ASSIGNMENT -> The expected output is the line holding "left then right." plus every line after it through the end of the listing, copied exactly.

_ _ _ _ _

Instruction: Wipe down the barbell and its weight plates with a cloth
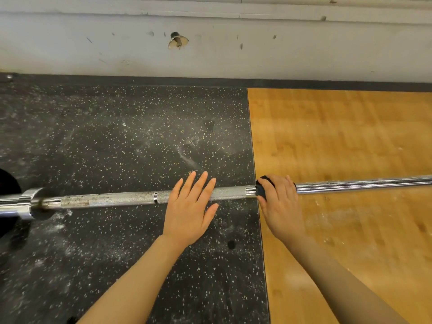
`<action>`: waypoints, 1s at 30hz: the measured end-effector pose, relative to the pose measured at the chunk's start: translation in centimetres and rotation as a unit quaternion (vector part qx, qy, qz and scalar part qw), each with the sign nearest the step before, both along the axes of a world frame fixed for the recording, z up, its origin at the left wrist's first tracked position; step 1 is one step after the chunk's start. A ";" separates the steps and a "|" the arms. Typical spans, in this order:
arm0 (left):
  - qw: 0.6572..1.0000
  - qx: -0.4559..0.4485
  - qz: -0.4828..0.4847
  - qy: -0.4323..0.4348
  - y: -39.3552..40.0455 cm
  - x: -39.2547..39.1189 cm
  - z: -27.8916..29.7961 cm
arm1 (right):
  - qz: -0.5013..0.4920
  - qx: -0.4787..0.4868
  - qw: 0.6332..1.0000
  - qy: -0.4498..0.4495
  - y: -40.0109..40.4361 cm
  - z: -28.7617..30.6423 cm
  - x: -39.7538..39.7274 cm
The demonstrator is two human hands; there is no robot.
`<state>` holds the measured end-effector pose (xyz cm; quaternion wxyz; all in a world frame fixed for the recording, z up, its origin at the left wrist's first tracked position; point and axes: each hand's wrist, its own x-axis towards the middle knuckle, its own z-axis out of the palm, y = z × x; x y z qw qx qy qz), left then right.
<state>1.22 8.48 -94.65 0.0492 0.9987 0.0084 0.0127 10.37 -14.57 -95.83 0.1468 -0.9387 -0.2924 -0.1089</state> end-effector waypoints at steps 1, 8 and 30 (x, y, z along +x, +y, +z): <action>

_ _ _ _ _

SOLUTION FOR THIS EXERCISE ->
`<state>` holds the measured end-effector pose (xyz cm; quaternion wxyz; all in a world frame fixed for the recording, z up, its origin at the left wrist's first tracked position; point and axes: each hand's wrist, its own x-axis towards the middle knuckle, its own z-axis out of the palm, y = z × x; x y z qw qx qy qz), left then right.
<state>1.22 8.48 -94.65 0.0492 0.9987 0.0084 0.0127 10.37 -14.57 -95.83 0.1468 -0.9387 -0.2924 -0.1089</state> end-effector waypoints at steps 1, 8 and 30 (x, y, z along +x, +y, +z): <action>

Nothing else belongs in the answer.